Technical information
- Licensing authority: FCC
- Facility ID: 53582
- Class: A
- ERP: 2,000 watts
- HAAT: 167 meters (548 ft)
- Transmitter coordinates: 41°29′32.2″N 78°15′18.0″W﻿ / ﻿41.492278°N 78.255000°W

Links
- Public license information: Public file; LMS;
- Webcast: Listen live
- Website: www.theriver989.com

= WQKY =

WQKY (98.9 FM, "The River 98.9") is a commercial FM radio station licensed to serve Emporium, Pennsylvania. The station is owned by Salter Communications, Inc. and broadcasts a classic hits format. The station's transmitter facilities are located off Whittimore Road on the outskirts of Emporium.

==History==
The Federal Communications Commission granted Emporium Broadcasting Company a construction permit for the station on April 27, 1983 with the WQKY call sign. Originally assigned to 92.7 MHz, the FCC granted the station its first license on August 6, 1985.

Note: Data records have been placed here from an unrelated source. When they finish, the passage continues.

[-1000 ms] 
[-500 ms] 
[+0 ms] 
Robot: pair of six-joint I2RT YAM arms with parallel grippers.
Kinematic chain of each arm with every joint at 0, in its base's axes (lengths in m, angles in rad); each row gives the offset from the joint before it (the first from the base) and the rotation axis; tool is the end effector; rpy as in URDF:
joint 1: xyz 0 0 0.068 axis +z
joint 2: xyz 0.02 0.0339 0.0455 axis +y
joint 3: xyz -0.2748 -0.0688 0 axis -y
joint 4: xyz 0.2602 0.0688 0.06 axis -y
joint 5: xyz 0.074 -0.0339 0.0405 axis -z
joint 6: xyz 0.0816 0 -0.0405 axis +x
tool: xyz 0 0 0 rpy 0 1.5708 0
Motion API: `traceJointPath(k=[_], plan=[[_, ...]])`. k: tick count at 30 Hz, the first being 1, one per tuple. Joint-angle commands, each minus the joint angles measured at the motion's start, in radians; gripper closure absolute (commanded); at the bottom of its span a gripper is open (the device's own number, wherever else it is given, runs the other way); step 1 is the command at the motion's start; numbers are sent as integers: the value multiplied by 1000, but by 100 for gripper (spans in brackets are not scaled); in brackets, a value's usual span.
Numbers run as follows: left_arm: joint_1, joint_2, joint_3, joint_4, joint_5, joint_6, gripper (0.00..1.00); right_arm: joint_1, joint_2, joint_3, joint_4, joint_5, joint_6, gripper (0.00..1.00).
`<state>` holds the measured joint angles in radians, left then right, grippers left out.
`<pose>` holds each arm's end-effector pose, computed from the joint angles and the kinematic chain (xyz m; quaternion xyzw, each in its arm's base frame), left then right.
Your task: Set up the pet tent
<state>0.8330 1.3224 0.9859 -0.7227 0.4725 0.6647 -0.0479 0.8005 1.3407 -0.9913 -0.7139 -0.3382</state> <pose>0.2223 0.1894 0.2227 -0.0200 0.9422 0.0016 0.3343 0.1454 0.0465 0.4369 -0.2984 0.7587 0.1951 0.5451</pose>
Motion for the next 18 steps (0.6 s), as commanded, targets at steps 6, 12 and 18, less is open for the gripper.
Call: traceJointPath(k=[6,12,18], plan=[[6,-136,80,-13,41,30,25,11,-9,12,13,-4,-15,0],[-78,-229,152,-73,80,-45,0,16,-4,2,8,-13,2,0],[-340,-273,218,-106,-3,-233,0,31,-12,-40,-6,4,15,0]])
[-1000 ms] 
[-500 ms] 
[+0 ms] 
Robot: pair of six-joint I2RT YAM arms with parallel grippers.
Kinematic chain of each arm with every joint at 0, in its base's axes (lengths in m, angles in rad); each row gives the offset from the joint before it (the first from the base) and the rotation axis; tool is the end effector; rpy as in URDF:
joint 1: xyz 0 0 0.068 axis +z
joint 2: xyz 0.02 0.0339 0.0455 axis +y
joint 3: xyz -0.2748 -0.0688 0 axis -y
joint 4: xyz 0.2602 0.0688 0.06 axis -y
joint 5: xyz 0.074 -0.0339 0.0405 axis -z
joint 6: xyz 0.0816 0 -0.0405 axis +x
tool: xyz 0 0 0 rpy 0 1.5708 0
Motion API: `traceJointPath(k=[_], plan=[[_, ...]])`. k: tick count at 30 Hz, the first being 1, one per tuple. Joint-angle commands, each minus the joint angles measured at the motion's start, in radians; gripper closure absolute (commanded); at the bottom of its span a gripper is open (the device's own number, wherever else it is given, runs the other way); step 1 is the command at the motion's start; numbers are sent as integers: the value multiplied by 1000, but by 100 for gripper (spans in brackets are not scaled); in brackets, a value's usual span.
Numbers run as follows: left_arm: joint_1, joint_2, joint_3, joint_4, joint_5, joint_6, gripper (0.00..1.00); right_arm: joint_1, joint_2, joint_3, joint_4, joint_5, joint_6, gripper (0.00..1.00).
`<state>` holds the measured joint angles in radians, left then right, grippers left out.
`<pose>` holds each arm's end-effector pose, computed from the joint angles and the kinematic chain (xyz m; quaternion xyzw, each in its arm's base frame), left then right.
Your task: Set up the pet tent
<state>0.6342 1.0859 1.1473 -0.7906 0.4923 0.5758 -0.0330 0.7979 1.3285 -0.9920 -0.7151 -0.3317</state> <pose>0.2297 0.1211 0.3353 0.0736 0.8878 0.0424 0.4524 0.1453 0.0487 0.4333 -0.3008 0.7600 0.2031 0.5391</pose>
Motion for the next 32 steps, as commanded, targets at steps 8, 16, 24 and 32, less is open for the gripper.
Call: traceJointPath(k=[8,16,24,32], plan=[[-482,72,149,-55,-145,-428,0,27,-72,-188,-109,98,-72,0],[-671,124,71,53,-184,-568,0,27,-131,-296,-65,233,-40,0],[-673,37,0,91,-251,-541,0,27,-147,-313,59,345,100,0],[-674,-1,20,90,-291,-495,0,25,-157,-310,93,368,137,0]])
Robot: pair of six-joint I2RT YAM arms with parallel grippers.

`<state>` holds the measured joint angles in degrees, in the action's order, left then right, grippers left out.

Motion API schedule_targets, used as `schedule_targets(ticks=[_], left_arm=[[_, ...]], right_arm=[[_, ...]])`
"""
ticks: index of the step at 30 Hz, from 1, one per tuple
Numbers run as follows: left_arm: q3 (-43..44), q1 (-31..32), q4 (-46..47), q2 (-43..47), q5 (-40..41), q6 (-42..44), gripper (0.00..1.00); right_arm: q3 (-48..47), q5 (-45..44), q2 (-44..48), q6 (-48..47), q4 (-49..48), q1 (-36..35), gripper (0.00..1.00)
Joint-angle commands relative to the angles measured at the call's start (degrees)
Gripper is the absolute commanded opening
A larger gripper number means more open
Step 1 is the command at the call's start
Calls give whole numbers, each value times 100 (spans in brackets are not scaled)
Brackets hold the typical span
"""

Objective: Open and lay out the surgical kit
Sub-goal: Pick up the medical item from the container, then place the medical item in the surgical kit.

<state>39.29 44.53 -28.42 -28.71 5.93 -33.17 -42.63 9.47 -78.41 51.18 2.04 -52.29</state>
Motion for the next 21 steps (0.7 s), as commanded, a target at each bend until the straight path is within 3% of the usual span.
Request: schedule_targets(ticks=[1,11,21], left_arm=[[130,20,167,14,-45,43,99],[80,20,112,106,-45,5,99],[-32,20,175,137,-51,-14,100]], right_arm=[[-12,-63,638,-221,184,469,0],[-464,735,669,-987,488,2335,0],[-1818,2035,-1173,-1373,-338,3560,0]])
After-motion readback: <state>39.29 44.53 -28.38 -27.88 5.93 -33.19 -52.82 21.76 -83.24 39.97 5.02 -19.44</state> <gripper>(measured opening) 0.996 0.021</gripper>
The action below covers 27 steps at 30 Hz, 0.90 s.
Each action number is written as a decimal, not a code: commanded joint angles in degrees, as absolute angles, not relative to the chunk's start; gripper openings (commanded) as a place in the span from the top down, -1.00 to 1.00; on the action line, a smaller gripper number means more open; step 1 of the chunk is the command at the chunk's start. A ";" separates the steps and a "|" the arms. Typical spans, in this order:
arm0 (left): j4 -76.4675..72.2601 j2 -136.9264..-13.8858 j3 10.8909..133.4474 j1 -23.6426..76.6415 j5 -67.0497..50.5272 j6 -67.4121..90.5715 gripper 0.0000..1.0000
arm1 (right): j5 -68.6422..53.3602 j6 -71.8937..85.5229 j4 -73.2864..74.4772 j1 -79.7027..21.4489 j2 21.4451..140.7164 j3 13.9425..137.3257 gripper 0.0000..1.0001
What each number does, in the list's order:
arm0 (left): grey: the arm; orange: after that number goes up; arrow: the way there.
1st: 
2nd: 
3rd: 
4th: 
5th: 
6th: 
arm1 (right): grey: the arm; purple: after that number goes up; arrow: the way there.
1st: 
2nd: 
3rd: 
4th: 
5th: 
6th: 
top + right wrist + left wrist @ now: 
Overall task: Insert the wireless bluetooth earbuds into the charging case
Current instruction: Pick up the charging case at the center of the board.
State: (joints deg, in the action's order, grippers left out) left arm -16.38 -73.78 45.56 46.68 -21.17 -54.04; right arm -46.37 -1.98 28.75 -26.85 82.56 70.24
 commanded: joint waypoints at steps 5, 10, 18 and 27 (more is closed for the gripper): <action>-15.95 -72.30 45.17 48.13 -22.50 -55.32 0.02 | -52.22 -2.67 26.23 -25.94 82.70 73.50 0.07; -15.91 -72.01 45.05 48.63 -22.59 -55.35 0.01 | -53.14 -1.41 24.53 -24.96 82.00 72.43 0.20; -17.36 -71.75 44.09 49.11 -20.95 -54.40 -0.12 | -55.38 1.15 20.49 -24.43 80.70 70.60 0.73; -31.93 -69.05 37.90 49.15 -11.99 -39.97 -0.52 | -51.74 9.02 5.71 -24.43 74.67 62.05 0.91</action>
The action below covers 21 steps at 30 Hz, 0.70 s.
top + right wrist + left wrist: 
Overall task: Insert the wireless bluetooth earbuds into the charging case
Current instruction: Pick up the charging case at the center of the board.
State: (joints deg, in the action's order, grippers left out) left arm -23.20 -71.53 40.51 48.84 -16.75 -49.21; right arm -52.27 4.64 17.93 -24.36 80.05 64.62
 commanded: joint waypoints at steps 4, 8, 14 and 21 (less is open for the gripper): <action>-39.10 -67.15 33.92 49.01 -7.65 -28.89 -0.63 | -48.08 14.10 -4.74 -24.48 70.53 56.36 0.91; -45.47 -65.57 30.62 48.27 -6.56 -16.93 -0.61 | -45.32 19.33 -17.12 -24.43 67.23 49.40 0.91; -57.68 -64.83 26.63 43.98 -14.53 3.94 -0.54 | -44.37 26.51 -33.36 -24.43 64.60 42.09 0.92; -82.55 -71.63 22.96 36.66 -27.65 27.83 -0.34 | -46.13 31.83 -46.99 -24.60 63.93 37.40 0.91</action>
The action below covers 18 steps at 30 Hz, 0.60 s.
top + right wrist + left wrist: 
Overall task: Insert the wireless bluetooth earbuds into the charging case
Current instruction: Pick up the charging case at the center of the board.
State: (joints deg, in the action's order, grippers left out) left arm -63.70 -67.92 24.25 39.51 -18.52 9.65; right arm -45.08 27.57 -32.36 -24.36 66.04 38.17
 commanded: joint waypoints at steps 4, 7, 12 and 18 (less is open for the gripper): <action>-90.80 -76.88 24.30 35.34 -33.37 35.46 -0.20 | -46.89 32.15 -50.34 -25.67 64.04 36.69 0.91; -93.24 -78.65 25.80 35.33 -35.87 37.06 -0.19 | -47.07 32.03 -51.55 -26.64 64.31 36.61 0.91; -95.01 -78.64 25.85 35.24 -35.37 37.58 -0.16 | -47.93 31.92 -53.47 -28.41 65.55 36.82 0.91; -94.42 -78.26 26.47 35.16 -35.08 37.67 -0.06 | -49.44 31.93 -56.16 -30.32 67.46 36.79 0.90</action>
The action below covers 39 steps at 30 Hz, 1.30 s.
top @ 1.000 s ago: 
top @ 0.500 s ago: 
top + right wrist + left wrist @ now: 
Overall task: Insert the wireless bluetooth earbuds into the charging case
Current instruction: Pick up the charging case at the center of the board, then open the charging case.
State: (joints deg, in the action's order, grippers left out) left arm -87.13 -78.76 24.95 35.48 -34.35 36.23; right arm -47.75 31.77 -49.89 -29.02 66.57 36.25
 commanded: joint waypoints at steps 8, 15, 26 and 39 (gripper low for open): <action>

For much of its early years, WQKY simulcast full-time the full-service country music format of its AM sister, WLEM, despite having dissimilar call letters. The arrangement allowed listeners to enjoy full-service radio after sunset, when WLEM was mandated to sign off prior to getting nighttime broadcasting authorization by the end of the 1980's.

The FCC granted a transfer of the station's license from Emporium Broadcasting to Priority Communications, Inc. on December 20, 1993. On July 13, 1994, the FCC granted the station a construction permit to change the station's frequency to 98.9 MHz (Channel 255A) followed by a new license granted on September 11, 1996. Upon the change in ownership, programming was separated between WLEM and WQKY, with the latter adopting an oldies format.

The FCC granted a transfer of the station's license to Salter Communications, Inc. on November 9, 2006. The sale consummated on November 22, 2006. WQKY then changed its format from oldies to adult contemporary.

The station has since adopted a classic hits format and the moniker "The River 98-9", and maintains a secondary office in Franklin Center on South St. Mary's Street in St. Mary's.